▸ What the task asks: Output exactly the lines from the first line of the records below through the line containing "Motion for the", both included, leaving out any pictures.

▸ Data in this exercise:
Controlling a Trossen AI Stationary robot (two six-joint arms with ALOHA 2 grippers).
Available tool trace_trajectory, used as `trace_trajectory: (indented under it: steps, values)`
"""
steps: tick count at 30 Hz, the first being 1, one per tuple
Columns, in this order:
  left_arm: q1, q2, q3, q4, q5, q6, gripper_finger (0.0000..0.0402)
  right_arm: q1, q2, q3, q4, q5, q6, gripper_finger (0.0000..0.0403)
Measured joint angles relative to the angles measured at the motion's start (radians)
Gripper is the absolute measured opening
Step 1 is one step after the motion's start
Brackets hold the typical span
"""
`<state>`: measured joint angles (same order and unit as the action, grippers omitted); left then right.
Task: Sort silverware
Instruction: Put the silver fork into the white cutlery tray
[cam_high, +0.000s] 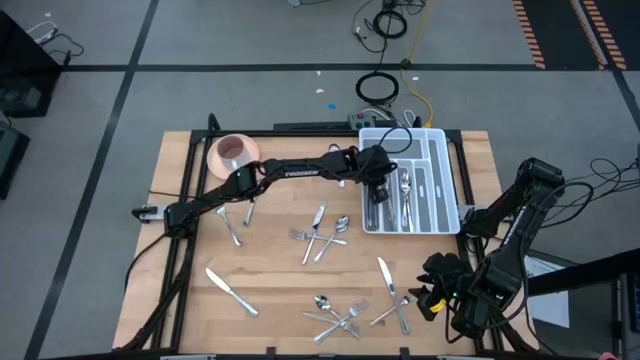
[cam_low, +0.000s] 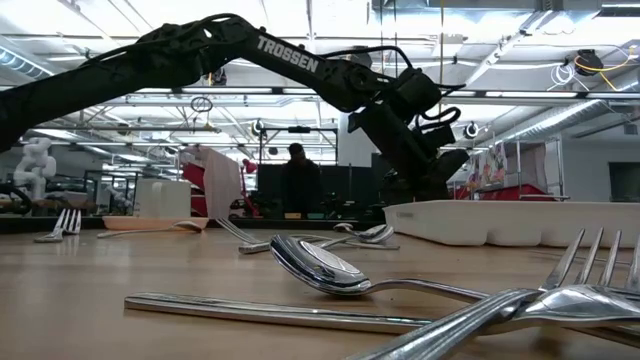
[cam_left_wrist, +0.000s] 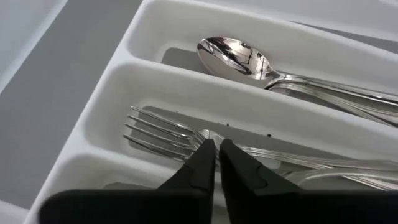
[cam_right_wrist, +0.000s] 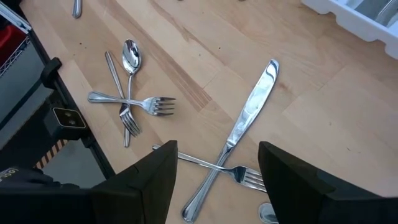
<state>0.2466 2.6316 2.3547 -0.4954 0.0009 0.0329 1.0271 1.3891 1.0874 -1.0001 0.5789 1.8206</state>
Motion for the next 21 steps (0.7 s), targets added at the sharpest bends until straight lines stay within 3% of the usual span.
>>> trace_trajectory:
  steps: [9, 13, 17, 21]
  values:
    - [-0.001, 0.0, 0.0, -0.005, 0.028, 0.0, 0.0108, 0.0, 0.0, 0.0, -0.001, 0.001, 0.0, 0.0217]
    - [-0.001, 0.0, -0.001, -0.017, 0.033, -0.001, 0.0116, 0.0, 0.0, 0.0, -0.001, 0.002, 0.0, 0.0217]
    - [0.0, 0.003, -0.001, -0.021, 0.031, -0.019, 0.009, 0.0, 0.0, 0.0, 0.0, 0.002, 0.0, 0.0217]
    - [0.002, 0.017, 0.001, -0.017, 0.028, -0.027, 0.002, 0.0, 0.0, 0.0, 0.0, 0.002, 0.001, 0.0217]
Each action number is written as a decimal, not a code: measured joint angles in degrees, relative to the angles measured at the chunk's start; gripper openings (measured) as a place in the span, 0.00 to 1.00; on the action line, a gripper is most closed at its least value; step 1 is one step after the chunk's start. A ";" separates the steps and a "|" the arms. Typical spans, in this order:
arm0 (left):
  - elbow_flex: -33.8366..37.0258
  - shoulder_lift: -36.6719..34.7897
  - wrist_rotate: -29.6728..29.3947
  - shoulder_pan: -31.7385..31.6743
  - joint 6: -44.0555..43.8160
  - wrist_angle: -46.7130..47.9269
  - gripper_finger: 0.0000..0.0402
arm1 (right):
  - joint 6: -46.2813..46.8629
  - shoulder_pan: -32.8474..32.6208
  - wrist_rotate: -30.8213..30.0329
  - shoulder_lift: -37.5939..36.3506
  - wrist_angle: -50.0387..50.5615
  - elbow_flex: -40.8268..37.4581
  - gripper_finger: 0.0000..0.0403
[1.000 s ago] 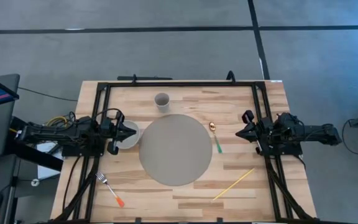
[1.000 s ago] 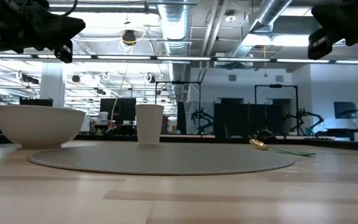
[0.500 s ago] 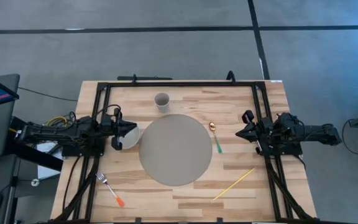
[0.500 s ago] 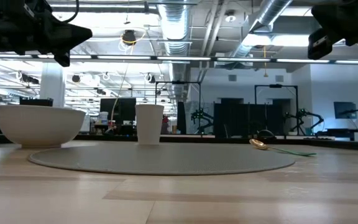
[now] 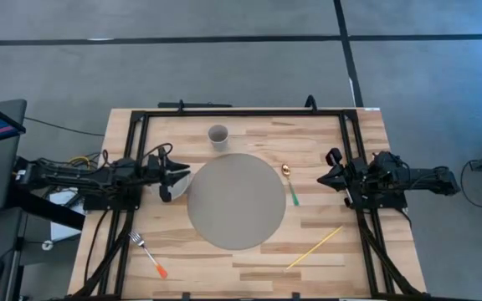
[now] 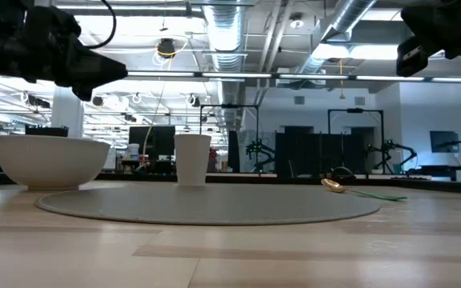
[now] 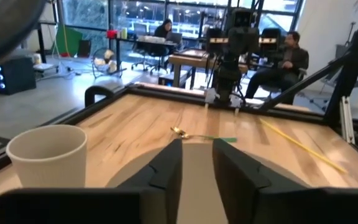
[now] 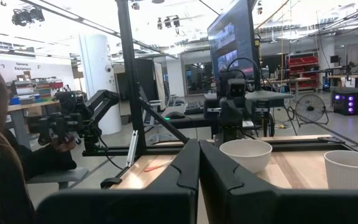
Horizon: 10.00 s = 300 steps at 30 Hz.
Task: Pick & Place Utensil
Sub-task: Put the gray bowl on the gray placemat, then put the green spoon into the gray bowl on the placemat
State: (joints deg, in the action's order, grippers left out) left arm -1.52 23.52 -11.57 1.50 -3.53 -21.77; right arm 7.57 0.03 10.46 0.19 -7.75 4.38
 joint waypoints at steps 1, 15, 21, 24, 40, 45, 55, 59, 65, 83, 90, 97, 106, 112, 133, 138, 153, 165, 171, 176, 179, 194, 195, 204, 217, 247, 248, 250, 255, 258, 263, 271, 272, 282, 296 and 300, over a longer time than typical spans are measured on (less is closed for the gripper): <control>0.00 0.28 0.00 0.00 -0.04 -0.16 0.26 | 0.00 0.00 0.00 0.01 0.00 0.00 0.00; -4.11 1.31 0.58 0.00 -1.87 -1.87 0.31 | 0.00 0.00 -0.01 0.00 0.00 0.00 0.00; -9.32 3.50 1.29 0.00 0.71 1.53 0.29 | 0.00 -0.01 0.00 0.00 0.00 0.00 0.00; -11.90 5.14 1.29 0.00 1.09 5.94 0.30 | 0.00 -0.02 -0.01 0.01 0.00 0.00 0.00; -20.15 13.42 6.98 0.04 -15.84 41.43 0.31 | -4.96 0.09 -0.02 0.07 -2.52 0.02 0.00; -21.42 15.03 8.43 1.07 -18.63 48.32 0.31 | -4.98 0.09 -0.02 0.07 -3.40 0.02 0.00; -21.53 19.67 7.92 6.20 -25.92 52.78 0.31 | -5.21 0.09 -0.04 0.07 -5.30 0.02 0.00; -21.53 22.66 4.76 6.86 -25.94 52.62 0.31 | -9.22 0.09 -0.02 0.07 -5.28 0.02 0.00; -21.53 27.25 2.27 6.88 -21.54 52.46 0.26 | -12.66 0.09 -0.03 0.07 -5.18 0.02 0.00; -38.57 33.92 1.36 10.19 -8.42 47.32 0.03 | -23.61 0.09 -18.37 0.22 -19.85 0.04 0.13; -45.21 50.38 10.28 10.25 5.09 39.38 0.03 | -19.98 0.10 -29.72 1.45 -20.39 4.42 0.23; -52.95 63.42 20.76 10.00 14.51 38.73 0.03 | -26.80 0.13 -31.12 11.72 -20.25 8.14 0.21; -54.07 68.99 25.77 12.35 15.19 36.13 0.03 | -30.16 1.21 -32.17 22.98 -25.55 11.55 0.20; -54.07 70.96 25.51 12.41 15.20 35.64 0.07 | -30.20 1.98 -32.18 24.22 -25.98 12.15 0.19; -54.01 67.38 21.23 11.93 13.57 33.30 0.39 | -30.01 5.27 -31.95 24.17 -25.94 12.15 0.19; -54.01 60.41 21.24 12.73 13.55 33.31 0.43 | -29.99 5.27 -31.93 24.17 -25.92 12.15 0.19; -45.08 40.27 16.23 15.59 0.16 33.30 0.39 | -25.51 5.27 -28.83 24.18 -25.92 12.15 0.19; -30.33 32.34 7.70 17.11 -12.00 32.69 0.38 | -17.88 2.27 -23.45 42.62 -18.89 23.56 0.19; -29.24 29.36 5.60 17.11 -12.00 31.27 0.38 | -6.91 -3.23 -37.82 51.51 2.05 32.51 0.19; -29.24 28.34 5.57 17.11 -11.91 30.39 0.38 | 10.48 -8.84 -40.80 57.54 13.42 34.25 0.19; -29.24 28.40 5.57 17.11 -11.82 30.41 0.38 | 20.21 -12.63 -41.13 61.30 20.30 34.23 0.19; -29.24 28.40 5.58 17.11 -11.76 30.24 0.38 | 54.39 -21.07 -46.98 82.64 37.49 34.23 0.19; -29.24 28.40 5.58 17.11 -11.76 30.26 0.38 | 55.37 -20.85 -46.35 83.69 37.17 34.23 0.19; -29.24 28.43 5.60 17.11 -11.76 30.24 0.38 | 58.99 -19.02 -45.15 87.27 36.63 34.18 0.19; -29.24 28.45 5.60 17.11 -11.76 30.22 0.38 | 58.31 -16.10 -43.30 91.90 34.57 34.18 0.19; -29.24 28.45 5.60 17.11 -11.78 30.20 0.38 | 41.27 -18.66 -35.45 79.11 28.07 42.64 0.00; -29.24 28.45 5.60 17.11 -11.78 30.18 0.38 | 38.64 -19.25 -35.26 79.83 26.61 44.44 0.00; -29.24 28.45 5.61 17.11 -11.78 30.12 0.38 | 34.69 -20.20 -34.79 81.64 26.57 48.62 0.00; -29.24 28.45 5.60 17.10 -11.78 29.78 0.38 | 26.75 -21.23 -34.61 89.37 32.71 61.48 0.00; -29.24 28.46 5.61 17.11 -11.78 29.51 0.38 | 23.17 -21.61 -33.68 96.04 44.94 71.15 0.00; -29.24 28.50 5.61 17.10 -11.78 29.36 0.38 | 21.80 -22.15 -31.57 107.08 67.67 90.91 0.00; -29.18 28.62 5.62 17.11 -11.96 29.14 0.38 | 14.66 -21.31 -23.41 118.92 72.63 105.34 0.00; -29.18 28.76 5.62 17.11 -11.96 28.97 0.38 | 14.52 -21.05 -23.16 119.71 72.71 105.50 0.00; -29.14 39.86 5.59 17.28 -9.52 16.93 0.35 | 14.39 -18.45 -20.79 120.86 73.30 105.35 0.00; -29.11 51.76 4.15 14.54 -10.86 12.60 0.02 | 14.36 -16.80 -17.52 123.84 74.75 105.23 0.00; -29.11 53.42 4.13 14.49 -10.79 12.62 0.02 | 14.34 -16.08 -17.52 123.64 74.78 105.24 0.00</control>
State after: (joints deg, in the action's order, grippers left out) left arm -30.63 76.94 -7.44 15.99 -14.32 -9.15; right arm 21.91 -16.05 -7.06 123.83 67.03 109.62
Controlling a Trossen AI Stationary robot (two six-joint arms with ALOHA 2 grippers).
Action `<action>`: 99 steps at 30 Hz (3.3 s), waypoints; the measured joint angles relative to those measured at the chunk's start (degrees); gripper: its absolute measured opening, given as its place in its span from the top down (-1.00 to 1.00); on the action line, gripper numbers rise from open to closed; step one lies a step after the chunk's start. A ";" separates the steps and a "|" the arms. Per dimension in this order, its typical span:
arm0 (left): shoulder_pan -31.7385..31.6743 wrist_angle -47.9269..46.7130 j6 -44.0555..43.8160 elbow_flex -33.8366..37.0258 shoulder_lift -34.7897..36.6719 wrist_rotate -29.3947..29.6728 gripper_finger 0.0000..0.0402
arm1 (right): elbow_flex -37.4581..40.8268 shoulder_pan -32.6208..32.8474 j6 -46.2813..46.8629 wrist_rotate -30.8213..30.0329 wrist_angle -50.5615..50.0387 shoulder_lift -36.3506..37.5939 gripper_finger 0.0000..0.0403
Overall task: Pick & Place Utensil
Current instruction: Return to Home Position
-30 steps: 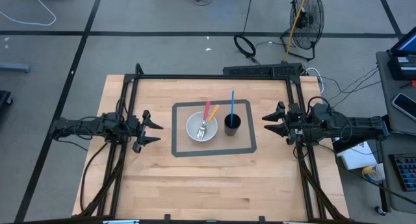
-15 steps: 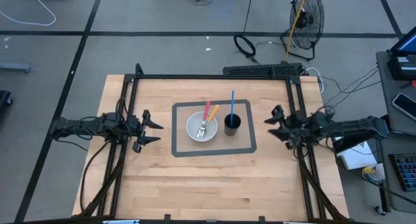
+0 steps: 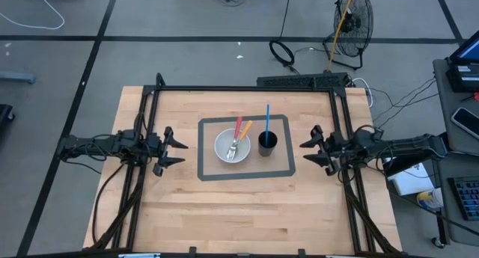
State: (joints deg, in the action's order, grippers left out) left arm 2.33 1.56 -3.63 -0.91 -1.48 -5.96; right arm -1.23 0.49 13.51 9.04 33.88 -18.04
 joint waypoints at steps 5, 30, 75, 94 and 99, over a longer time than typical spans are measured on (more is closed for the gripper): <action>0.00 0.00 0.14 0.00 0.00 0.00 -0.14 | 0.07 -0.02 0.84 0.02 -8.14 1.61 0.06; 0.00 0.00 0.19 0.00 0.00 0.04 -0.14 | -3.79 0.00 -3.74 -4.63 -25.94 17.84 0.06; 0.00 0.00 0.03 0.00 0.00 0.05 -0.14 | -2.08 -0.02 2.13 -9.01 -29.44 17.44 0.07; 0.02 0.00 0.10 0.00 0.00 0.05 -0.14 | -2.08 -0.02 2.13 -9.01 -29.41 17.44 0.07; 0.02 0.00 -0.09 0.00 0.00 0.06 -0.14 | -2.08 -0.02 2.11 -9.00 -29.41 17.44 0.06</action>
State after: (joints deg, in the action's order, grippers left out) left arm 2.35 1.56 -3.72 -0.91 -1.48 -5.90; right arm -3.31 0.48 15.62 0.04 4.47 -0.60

▸ Written response:
Controlling a Trossen AI Stationary robot (two six-joint arms with ALOHA 2 grippers).
Available tool trace_trajectory, used as `trace_trajectory: (indented under it: steps, values)`
"""
steps: tick count at 30 Hz, the first being 1, one per tuple
Columns, in this order:
  left_arm: q1, q2, q3, q4, q5, q6, gripper_finger (0.0000..0.0402)
  right_arm: q1, q2, q3, q4, q5, q6, gripper_finger (0.0000..0.0403)
Measured joint angles relative to the angles measured at the motion's start (radians)
Gripper is the absolute measured opening
Step 1 is one step after the motion's start
Brackets hold the typical span
"""
`<state>`: measured joint angles (same order and unit as the action, grippers omitted); left then right.
Task: Sort silverware
Instruction: Put the silver fork into the white cutlery tray
[cam_high, +0.000s] 
[cam_low, +0.000s] 
[cam_left_wrist, +0.000s] 
[cam_right_wrist, +0.000s] 
<state>0.2466 2.6316 2.3547 -0.4954 0.0009 0.0329 1.0271 1.3891 1.0874 -1.0001 0.5789 1.8206</state>
Motion for the next 21 steps (0.7 s), targets added at the sharpest bends until straight lines stay within 3% of the usual span.

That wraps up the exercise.